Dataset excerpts
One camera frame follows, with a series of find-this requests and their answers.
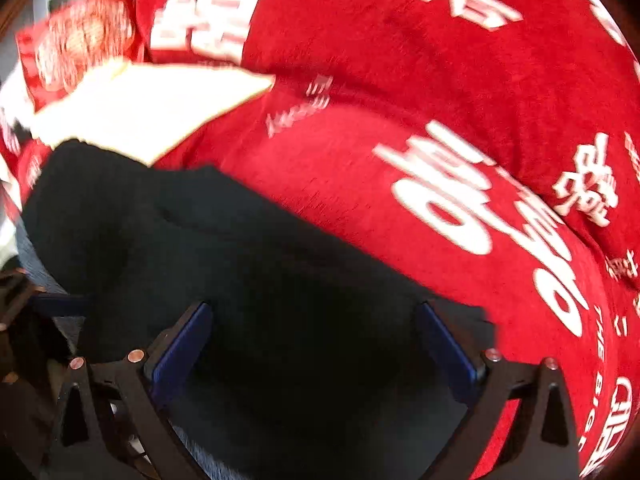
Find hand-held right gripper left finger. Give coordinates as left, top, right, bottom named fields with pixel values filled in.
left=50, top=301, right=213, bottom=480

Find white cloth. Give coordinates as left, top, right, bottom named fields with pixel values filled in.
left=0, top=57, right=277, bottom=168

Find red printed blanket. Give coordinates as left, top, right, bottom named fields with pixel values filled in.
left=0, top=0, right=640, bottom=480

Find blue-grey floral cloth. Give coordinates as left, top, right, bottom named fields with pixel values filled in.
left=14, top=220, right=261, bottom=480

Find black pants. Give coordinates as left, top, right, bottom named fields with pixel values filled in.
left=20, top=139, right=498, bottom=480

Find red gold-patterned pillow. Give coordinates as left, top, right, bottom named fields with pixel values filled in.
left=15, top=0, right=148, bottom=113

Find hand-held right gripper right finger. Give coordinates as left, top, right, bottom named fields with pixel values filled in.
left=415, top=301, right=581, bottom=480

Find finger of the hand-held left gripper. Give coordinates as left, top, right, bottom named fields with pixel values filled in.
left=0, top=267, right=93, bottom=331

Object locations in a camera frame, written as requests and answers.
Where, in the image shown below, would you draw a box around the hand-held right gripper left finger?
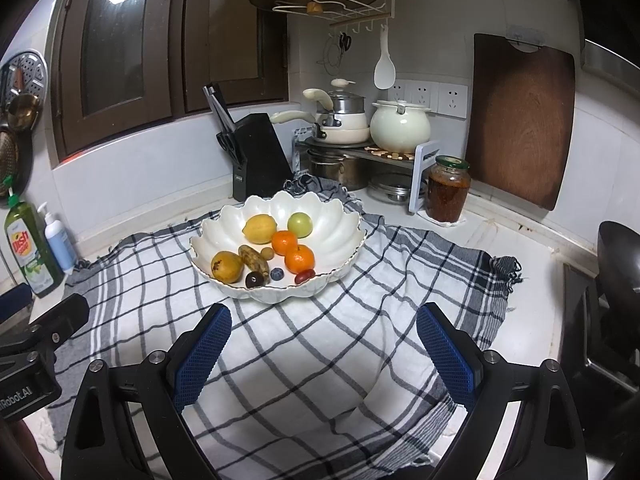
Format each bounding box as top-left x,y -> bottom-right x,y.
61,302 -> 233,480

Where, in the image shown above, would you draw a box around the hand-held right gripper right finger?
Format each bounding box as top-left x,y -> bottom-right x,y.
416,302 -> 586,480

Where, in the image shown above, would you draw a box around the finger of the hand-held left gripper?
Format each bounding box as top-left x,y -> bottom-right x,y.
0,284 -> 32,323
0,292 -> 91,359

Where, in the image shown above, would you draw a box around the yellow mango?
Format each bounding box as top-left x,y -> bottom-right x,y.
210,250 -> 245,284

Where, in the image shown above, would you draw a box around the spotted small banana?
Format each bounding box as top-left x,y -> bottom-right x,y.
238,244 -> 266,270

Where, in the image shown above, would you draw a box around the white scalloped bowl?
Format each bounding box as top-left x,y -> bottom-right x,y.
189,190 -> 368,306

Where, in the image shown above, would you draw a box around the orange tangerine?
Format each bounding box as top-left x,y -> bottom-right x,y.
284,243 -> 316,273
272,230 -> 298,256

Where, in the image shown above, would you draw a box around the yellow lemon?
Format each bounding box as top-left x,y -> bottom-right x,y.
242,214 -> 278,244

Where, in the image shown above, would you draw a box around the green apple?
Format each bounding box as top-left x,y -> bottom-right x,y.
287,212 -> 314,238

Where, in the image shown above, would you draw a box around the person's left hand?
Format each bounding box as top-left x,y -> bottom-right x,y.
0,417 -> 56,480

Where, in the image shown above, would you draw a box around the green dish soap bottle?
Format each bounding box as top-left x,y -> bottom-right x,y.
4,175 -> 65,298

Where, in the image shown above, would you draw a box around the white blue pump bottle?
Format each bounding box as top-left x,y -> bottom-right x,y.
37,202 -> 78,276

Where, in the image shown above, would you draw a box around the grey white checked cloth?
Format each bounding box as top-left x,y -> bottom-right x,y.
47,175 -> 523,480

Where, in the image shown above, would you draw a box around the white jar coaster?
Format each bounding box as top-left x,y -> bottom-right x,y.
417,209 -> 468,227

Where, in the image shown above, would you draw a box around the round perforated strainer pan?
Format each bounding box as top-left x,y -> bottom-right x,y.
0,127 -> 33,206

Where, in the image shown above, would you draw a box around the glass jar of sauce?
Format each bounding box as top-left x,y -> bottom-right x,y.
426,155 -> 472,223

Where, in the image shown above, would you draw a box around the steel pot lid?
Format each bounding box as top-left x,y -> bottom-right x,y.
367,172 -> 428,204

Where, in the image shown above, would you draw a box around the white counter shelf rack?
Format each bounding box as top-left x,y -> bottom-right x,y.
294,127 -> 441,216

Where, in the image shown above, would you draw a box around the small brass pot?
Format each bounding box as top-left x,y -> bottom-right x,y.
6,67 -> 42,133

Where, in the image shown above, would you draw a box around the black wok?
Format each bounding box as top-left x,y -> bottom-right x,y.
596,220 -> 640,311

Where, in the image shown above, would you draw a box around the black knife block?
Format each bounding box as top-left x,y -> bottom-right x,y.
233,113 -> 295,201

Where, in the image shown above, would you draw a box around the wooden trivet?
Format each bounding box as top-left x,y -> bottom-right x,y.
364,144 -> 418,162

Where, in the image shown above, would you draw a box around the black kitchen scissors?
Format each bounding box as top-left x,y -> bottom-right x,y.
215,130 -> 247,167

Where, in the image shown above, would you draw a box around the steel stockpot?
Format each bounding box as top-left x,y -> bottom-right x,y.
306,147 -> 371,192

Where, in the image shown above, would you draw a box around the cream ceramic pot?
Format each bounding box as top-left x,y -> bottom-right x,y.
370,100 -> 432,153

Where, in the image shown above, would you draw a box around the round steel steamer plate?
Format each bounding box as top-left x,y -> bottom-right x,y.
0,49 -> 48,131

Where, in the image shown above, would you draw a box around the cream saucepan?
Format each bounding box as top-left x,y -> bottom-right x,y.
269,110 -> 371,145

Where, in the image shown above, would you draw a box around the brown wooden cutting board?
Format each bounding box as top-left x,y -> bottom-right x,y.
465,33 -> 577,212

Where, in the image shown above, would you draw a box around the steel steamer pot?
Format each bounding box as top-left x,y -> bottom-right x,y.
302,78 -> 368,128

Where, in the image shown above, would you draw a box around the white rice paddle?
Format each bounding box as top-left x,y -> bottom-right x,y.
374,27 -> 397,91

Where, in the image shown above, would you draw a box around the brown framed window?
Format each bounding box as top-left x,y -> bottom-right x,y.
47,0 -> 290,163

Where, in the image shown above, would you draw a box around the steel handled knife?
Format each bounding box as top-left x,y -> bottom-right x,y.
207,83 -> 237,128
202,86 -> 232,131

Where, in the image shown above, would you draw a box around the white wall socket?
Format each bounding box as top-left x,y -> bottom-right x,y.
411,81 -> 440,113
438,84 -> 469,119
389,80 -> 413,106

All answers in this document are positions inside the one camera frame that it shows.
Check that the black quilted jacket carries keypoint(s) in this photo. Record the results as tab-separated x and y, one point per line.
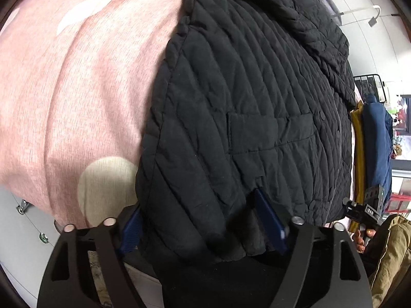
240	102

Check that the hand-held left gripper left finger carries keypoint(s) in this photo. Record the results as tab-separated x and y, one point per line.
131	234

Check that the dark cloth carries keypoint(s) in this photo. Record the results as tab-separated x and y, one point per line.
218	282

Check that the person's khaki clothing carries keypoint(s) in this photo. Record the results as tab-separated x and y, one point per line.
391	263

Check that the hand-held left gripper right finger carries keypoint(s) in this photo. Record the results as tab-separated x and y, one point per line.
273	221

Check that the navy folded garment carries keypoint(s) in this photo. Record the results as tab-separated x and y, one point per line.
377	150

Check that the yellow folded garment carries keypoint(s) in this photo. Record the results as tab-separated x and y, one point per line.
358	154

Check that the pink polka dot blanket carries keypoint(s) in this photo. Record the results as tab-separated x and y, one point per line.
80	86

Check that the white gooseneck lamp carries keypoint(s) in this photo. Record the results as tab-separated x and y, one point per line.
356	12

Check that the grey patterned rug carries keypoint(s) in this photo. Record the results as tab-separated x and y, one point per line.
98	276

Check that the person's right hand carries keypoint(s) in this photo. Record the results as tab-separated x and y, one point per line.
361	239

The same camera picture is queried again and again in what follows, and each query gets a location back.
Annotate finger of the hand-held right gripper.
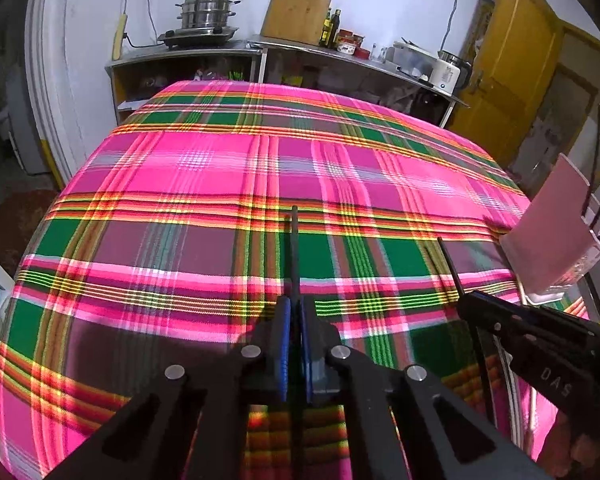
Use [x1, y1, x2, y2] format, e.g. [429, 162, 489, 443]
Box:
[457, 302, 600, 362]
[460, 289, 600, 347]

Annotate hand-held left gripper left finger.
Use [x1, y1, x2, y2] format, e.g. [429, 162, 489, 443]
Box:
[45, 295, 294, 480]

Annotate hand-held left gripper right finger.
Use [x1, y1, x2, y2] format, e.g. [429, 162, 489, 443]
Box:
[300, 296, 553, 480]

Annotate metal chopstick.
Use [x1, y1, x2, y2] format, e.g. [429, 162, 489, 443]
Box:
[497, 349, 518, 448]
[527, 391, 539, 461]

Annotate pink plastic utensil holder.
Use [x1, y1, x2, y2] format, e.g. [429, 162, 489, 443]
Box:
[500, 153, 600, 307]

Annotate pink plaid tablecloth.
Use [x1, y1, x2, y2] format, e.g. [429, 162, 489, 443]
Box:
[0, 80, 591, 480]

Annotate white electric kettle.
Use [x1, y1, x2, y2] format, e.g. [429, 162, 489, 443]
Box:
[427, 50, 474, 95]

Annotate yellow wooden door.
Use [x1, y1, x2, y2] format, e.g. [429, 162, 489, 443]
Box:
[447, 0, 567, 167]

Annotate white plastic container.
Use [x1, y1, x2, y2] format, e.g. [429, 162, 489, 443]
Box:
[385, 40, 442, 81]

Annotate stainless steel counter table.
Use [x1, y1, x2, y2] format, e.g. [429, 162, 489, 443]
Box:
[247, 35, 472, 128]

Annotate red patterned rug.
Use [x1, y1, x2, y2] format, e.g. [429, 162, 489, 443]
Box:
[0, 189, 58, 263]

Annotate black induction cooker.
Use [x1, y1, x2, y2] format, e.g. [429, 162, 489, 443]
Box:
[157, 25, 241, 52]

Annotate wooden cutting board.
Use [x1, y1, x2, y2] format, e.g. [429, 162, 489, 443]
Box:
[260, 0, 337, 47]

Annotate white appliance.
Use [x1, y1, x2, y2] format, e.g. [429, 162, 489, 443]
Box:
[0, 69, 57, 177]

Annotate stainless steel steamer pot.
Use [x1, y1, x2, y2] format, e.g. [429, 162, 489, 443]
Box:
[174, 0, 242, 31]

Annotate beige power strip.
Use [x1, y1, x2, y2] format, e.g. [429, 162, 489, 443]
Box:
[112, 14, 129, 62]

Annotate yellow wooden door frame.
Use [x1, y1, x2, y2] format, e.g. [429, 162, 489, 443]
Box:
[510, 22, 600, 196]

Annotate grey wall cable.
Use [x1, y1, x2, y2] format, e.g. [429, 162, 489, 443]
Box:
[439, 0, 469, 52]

The task
Return only the lines of the records in which the string "follows" appears.

Solution for this problem
One camera frame follows, with a series of find-this requests and their answers.
The same camera picture is queried again and again in what follows, and each query gets a location back.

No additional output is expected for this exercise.